Given data:

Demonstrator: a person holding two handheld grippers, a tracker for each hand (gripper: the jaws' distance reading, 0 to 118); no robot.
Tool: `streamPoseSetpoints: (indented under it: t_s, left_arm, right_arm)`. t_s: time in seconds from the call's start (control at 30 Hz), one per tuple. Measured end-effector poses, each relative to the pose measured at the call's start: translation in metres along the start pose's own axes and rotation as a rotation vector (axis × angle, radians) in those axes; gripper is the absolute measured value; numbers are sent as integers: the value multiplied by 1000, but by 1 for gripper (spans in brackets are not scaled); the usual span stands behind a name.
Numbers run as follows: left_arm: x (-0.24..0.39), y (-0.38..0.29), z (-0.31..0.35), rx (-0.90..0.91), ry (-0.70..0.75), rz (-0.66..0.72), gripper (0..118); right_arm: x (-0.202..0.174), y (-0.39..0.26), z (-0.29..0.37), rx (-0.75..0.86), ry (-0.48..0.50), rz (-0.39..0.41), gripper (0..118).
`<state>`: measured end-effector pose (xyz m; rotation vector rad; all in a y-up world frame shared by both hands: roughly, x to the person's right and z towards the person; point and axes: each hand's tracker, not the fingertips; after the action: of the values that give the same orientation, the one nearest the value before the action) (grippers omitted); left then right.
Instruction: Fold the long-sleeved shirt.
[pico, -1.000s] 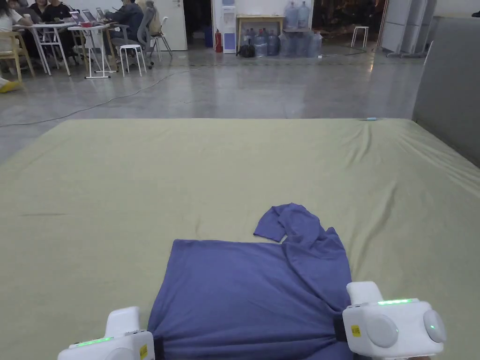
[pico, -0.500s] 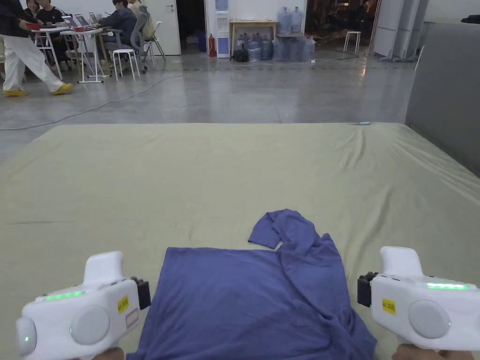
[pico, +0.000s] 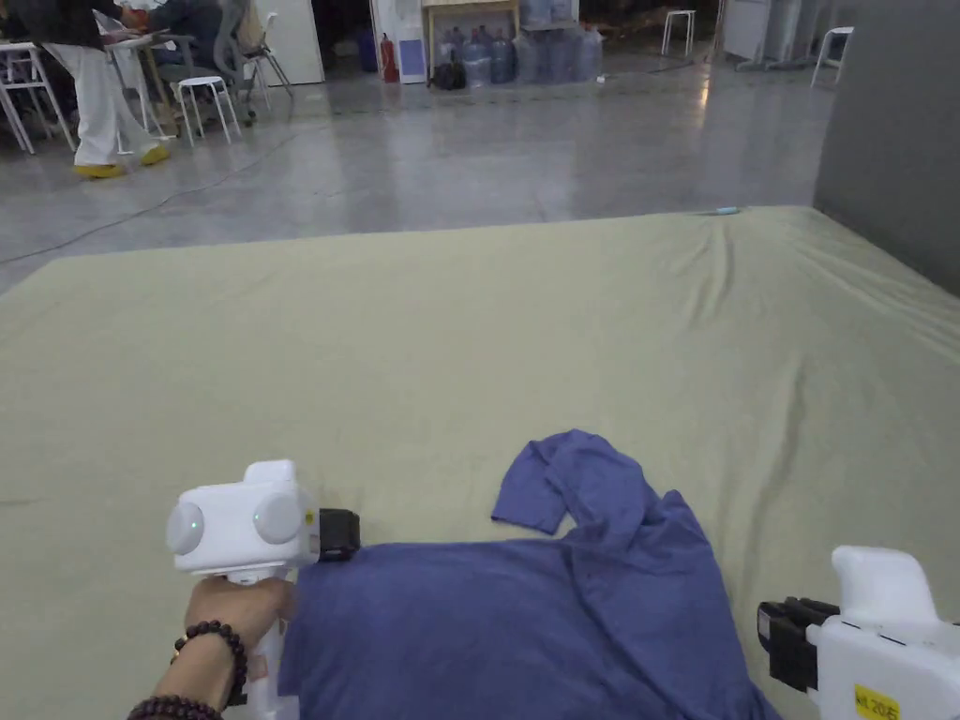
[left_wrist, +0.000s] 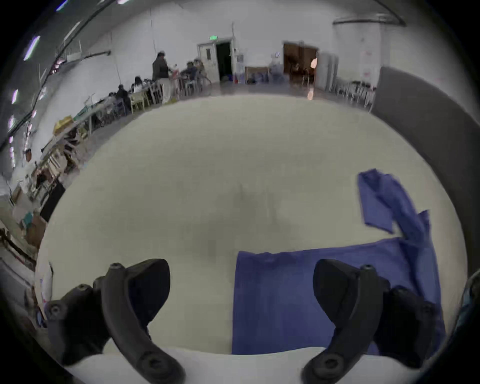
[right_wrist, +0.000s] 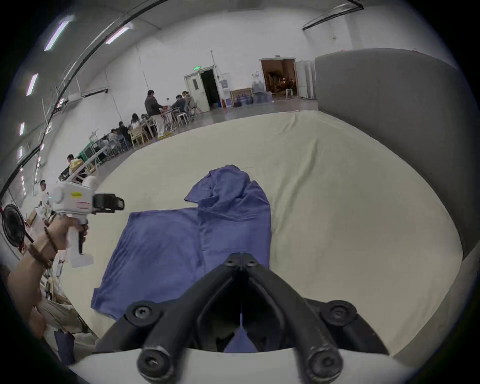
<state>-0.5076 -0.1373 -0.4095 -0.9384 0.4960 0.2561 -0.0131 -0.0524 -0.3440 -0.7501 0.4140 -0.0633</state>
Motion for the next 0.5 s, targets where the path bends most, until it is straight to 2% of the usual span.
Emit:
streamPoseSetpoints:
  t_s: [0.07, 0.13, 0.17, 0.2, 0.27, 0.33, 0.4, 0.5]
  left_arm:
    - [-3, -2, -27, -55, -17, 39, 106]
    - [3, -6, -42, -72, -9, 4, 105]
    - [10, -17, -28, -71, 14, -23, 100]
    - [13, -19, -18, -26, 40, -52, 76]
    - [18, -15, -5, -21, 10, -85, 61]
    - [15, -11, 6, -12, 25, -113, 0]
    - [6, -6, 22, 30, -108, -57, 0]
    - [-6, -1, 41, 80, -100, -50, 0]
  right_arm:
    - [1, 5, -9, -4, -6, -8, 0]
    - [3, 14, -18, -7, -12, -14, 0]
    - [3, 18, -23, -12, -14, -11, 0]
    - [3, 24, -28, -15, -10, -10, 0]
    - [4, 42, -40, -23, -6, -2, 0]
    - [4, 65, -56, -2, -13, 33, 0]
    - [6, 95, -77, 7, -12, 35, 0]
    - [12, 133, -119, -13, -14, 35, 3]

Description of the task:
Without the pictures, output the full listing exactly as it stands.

Completed task:
Demonstrator: a person holding two handheld grippers, a tracker for each hand (gripper: the jaws' distance reading, 0 to 118); no robot.
Tool: `streamPoseSetpoints: (indented under it: t_s, left_arm, right_arm)`. t_s: time in seconds from the call's start (control at 30 Hz), one per tuple. Measured end-effector poses, each relative to the pose measured at the call's start: translation in metres along the start pose's own axes and rotation as a rotation vector (axis × angle, radians) in those axes; gripper is the absolute measured value; numbers are sent as integers: the value multiplied by 1000, but by 1 for gripper (spans in brackets are not scaled); the usual span stands behind a name.
Numbers run as follows: left_arm: x (-0.24..0.39), y (-0.38..0.29), z (-0.31..0.35), rx (-0.90..0.91), ry (-0.70..0.75), rz (-0.66..0.72), gripper (0..118); right_arm: x (-0.202..0.174), y (-0.39..0.26), z (-0.29..0.37), rx (-0.75..0.86), ry (-0.48..0.50), rz (-0.39..0.41), gripper (0..118).
`<state>`: measured end-effector pose (xyz m; rotation vector rad; all in a y-up world frame shared by both hands: roughly, x to the person's right and z towards the person; point and axes: each hand's tracker, not the fingertips; after the action: of the values that give the same orientation, the one nearest the value before the action) (grippers omitted); left then right.
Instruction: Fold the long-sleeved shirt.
[pico, -1.000s] 
[pico, -0.500s] 
[pico, +0.000s] 
[left_wrist, +0.000s] 
[right_wrist, +0.000s] 
<state>-0.5076 -0.1373 -0.4095 -0.9384 0.4960 0.2561 -0.0131 -0.0524 -0.3440 -0.7501 0.4140 -0.0633</state>
Motion for the next 0.5 s, targets where the path bends most, until it is straight to 2% of the usual span.
Emit:
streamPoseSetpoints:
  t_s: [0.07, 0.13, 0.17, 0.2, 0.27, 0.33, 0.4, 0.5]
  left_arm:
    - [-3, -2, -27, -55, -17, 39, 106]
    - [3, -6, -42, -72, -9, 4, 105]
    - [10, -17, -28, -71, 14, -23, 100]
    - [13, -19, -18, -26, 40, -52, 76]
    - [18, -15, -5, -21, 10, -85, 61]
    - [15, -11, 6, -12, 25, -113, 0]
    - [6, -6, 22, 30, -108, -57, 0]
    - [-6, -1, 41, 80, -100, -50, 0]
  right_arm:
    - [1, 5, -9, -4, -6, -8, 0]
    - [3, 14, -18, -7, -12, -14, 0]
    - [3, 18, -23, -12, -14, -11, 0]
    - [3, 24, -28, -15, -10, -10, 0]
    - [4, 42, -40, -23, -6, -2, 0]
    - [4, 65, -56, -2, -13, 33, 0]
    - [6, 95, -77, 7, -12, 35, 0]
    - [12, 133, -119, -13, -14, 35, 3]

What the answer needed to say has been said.